§ **Task**
Go through the entries below from the first line and transcribe each one exactly, ending with the line that contains "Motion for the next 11".

(Beginning of Records for processing)

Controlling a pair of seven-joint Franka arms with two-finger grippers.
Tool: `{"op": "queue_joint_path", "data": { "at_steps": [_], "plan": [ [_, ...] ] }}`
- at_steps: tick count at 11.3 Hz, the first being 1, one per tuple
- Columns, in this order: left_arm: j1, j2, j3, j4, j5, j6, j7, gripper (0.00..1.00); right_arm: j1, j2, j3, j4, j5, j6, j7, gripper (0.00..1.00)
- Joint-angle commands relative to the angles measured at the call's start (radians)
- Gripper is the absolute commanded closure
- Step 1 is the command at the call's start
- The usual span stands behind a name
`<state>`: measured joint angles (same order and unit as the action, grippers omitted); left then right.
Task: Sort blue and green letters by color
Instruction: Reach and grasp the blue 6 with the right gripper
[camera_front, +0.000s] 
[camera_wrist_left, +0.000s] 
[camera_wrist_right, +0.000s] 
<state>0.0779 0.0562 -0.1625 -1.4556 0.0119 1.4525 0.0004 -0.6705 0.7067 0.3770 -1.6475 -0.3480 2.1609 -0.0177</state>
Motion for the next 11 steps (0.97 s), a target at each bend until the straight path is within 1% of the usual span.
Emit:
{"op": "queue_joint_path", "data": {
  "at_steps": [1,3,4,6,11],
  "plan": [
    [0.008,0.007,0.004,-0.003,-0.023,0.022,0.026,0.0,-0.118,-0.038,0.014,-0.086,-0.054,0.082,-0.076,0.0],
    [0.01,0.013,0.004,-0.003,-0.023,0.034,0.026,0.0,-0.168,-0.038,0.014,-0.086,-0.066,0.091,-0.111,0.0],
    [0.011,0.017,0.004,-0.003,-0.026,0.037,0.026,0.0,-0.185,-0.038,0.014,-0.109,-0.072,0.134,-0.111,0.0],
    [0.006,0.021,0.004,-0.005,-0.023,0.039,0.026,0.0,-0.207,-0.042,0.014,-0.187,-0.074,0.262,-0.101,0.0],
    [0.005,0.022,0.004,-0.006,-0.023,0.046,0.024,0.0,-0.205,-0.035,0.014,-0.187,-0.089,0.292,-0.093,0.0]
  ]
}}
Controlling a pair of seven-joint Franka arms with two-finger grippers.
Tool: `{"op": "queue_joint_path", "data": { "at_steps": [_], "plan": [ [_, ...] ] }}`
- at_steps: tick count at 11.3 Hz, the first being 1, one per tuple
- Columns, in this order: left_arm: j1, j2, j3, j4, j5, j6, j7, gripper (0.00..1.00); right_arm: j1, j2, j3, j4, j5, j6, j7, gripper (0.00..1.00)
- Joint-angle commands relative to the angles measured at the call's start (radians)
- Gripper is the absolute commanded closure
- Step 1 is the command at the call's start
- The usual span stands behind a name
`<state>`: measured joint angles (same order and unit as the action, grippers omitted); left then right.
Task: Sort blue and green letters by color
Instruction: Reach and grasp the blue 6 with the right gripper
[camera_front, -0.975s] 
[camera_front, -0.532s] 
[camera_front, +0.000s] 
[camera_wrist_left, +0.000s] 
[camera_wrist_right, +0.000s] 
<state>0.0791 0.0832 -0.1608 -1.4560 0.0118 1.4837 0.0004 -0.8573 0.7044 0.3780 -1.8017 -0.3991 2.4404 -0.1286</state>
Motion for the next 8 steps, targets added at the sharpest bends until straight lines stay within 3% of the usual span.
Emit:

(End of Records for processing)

§ **The answer**
Controlling a pair of seven-joint Franka arms with two-finger grippers.
Tool: `{"op": "queue_joint_path", "data": { "at_steps": [_], "plan": [ [_, ...] ] }}`
- at_steps: tick count at 11.3 Hz, the first being 1, one per tuple
- Columns, in this order: left_arm: j1, j2, j3, j4, j5, j6, j7, gripper (0.00..1.00); right_arm: j1, j2, j3, j4, j5, j6, j7, gripper (0.00..1.00)
- Joint-angle commands relative to the angles measured at the call's start (radians)
- Gripper is the absolute commanded closure
- Step 1 is the command at the call's start
- The usual span stands behind a name
`<state>`: measured joint angles (same order and unit as the action, grippers omitted); left then right.
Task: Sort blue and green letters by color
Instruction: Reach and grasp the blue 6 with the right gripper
[camera_front, +0.000s] 
[camera_wrist_left, +0.000s] 
[camera_wrist_right, +0.000s] 
<state>0.0779 0.0562 -0.1625 -1.4556 0.0119 1.4525 0.0004 -0.6705 0.7067 0.3770 -1.6475 -0.3480 2.1609 -0.0177</state>
Motion for the next 11 steps (0.97 s), a target at each bend until the straight path is within 1% of the usual span.

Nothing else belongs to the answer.